Supplied information ->

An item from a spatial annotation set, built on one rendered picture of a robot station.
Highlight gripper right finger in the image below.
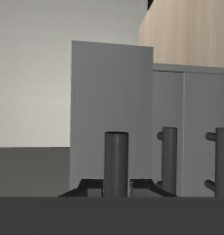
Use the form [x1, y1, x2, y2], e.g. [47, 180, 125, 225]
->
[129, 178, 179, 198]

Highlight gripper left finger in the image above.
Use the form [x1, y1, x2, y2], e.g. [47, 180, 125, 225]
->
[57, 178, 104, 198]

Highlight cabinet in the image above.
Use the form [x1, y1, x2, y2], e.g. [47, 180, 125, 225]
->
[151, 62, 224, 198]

==

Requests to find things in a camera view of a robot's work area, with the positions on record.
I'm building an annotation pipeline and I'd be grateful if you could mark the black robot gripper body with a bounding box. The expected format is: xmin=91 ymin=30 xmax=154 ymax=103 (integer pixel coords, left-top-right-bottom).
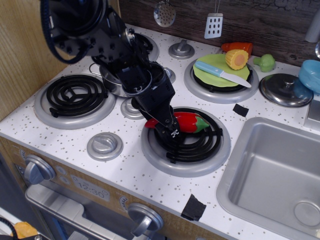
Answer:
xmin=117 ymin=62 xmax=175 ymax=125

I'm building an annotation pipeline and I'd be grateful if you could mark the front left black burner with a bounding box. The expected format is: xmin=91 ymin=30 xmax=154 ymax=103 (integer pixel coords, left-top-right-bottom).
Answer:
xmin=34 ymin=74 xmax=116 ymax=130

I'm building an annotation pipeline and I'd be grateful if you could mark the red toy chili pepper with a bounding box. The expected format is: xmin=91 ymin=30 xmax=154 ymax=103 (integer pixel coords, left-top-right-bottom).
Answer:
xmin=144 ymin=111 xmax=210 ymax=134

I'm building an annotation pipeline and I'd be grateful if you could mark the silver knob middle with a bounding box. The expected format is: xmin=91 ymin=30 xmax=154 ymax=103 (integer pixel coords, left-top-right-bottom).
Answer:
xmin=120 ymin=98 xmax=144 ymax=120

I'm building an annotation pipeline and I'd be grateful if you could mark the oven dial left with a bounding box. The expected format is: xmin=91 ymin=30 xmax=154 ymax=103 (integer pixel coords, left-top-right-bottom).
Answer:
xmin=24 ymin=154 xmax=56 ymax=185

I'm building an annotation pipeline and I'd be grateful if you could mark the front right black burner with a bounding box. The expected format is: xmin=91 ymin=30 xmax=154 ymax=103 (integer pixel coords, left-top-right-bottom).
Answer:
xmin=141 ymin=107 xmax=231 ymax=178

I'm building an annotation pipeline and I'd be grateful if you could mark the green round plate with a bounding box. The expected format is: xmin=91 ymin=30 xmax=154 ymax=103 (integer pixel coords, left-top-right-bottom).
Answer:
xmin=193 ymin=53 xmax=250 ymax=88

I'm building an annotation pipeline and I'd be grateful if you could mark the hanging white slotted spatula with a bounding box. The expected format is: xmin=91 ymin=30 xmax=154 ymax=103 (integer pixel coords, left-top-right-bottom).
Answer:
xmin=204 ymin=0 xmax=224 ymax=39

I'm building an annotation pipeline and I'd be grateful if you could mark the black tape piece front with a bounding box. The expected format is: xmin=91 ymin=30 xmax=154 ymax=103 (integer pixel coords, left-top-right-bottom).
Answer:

What needs to be done ->
Go through the listing, find each line with the word "image", and copy it.

Answer box ->
Highlight gripper right finger in the image below.
Highlight gripper left finger in the image above.
Highlight cabinet in the image above.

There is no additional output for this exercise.